(WORK ITEM) Copy out the data below verbatim.

(DATA BLOCK)
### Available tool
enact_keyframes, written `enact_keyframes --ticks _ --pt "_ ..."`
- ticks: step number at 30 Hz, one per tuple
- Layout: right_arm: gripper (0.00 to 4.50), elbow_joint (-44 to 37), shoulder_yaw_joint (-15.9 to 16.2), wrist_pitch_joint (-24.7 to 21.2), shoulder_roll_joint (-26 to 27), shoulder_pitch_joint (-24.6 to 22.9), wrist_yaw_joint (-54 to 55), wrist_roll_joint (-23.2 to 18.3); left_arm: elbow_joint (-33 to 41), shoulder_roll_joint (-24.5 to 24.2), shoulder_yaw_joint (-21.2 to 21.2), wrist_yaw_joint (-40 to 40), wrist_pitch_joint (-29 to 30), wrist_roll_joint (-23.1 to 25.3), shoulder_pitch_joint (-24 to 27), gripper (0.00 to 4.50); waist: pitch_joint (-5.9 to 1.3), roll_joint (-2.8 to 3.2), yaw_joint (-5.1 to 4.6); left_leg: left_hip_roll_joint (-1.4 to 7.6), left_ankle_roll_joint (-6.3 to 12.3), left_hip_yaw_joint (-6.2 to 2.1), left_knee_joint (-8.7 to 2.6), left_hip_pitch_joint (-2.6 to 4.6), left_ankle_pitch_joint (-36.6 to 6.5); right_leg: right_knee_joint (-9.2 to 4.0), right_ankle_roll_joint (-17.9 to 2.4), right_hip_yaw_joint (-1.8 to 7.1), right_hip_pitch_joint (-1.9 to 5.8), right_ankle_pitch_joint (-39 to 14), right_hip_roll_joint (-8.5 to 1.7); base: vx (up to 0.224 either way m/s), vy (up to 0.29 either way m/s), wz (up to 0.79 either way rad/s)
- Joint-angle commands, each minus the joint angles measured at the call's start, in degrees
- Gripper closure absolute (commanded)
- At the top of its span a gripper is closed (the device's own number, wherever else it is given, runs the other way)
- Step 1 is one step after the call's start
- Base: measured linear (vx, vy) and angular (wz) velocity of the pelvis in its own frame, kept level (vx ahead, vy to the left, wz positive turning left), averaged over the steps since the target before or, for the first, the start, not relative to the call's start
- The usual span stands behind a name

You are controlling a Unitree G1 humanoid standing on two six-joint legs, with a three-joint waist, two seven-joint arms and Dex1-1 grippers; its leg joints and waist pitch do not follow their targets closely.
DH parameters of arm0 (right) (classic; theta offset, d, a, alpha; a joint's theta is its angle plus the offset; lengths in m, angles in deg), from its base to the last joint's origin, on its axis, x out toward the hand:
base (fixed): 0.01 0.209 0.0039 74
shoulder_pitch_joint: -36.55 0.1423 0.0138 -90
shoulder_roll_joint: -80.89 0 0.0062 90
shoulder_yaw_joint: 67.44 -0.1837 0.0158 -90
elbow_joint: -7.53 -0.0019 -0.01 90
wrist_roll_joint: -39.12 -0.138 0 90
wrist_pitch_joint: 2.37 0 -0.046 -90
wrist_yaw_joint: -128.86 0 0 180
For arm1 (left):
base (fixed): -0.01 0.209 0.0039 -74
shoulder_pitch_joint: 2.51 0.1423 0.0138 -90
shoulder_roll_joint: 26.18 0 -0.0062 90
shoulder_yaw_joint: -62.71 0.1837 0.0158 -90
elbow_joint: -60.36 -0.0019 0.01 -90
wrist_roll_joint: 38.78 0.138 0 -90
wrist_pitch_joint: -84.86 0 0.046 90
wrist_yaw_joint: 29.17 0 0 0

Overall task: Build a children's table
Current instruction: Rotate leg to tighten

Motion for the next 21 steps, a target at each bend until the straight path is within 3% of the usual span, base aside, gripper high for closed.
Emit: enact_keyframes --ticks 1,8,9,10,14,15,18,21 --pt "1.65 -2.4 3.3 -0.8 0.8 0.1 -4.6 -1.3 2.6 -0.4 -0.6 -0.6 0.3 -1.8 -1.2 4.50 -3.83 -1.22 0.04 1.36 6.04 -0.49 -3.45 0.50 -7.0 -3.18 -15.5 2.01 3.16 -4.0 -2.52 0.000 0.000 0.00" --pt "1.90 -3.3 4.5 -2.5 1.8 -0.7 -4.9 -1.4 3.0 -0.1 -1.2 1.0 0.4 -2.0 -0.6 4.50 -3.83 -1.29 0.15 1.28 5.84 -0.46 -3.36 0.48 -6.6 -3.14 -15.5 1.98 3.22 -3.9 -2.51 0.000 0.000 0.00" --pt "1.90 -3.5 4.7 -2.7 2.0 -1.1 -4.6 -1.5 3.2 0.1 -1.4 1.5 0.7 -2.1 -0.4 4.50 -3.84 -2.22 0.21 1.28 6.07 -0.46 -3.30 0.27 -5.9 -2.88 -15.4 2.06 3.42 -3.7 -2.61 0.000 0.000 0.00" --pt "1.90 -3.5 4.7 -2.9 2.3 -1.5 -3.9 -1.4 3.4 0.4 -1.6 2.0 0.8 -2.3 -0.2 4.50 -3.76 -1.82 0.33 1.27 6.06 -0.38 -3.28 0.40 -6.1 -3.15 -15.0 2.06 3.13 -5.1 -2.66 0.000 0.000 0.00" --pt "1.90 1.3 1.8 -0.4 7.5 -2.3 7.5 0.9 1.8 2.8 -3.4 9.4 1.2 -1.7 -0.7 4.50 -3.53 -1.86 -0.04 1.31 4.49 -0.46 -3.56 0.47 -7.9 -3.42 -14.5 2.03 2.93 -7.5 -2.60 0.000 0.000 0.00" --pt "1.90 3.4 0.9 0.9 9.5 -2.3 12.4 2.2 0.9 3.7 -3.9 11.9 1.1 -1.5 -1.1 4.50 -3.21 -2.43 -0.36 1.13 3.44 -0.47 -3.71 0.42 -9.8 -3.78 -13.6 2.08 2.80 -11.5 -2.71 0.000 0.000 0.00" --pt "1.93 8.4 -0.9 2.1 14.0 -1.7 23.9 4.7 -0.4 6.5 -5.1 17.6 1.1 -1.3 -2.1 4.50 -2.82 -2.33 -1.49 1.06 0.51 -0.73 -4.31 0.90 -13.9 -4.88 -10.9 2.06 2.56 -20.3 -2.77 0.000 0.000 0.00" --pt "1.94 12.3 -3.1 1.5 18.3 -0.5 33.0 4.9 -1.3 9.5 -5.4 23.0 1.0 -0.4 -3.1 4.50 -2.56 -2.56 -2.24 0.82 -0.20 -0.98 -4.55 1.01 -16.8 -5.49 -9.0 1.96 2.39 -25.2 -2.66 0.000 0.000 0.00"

(WRITTEN RESPONSE)
### Available tool
enact_keyframes, written `enact_keyframes --ticks _ --pt "_ ..."`
- ticks: step number at 30 Hz, one per tuple
- Layout: right_arm: gripper (0.00 to 4.50), elbow_joint (-44 to 37), shoulder_yaw_joint (-15.9 to 16.2), wrist_pitch_joint (-24.7 to 21.2), shoulder_roll_joint (-26 to 27), shoulder_pitch_joint (-24.6 to 22.9), wrist_yaw_joint (-54 to 55), wrist_roll_joint (-23.2 to 18.3); left_arm: elbow_joint (-33 to 41), shoulder_roll_joint (-24.5 to 24.2), shoulder_yaw_joint (-21.2 to 21.2), wrist_yaw_joint (-40 to 40), wrist_pitch_joint (-29 to 30), wrist_roll_joint (-23.1 to 25.3), shoulder_pitch_joint (-24 to 27), gripper (0.00 to 4.50); waist: pitch_joint (-5.9 to 1.3), roll_joint (-2.8 to 3.2), yaw_joint (-5.1 to 4.6); left_leg: left_hip_roll_joint (-1.4 to 7.6), left_ankle_roll_joint (-6.3 to 12.3), left_hip_yaw_joint (-6.2 to 2.1), left_knee_joint (-8.7 to 2.6), left_hip_pitch_joint (-2.6 to 4.6), left_ankle_pitch_joint (-36.6 to 6.5); right_leg: right_knee_joint (-9.2 to 4.0), right_ankle_roll_joint (-17.9 to 2.4), right_hip_yaw_joint (-1.8 to 7.1), right_hip_pitch_joint (-1.9 to 5.8), right_ankle_pitch_joint (-39 to 14), right_hip_roll_joint (-8.5 to 1.7); base: vx (up to 0.224 either way m/s), vy (up to 0.29 either way m/s), wz (up to 0.79 either way rad/s)
- Joint-angle commands, each minus the joint angles measured at the call's start, in degrees
- Gripper closure absolute (commanded)
- At the top of its span a gripper is closed (the device's own number, wherever else it is given, runs the other way)
- Step 1 is one step after the call's start
- Base: measured linear (vx, vy) and angular (wz) velocity of the pelvis in its own frame, kept level (vx ahead, vy to the left, wz positive turning left), averaged over the steps since the target before or, for the first, the start, not relative to the call's start
- The usual span stands behind a name

You are controlling a Unitree G1 humanoid standing on two six-joint legs, with a three-joint waist, two seven-joint arms and Dex1-1 grippers; its leg joints and waist pitch do not follow their targets closely.
DH parameters of arm0 (right) (classic; theta offset, d, a, alpha; a joint's theta is its angle plus the offset; lengths in m, angles in deg), from its base to the last joint's origin, on its axis, x out toward the hand:
base (fixed): 0.01 0.209 0.0039 74
shoulder_pitch_joint: -36.55 0.1423 0.0138 -90
shoulder_roll_joint: -80.89 0 0.0062 90
shoulder_yaw_joint: 67.44 -0.1837 0.0158 -90
elbow_joint: -7.53 -0.0019 -0.01 90
wrist_roll_joint: -39.12 -0.138 0 90
wrist_pitch_joint: 2.37 0 -0.046 -90
wrist_yaw_joint: -128.86 0 0 180
For arm1 (left):
base (fixed): -0.01 0.209 0.0039 -74
shoulder_pitch_joint: 2.51 0.1423 0.0138 -90
shoulder_roll_joint: 26.18 0 -0.0062 90
shoulder_yaw_joint: -62.71 0.1837 0.0158 -90
elbow_joint: -60.36 -0.0019 0.01 -90
wrist_roll_joint: 38.78 0.138 0 -90
wrist_pitch_joint: -84.86 0 0.046 90
wrist_yaw_joint: 29.17 0 0 0

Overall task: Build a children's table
Current instruction: Rotate leg to tighten

Motion for the next 21 steps, a target at each bend until the straight path is within 3% of the usual span, base aside, gripper high for closed.
Emit: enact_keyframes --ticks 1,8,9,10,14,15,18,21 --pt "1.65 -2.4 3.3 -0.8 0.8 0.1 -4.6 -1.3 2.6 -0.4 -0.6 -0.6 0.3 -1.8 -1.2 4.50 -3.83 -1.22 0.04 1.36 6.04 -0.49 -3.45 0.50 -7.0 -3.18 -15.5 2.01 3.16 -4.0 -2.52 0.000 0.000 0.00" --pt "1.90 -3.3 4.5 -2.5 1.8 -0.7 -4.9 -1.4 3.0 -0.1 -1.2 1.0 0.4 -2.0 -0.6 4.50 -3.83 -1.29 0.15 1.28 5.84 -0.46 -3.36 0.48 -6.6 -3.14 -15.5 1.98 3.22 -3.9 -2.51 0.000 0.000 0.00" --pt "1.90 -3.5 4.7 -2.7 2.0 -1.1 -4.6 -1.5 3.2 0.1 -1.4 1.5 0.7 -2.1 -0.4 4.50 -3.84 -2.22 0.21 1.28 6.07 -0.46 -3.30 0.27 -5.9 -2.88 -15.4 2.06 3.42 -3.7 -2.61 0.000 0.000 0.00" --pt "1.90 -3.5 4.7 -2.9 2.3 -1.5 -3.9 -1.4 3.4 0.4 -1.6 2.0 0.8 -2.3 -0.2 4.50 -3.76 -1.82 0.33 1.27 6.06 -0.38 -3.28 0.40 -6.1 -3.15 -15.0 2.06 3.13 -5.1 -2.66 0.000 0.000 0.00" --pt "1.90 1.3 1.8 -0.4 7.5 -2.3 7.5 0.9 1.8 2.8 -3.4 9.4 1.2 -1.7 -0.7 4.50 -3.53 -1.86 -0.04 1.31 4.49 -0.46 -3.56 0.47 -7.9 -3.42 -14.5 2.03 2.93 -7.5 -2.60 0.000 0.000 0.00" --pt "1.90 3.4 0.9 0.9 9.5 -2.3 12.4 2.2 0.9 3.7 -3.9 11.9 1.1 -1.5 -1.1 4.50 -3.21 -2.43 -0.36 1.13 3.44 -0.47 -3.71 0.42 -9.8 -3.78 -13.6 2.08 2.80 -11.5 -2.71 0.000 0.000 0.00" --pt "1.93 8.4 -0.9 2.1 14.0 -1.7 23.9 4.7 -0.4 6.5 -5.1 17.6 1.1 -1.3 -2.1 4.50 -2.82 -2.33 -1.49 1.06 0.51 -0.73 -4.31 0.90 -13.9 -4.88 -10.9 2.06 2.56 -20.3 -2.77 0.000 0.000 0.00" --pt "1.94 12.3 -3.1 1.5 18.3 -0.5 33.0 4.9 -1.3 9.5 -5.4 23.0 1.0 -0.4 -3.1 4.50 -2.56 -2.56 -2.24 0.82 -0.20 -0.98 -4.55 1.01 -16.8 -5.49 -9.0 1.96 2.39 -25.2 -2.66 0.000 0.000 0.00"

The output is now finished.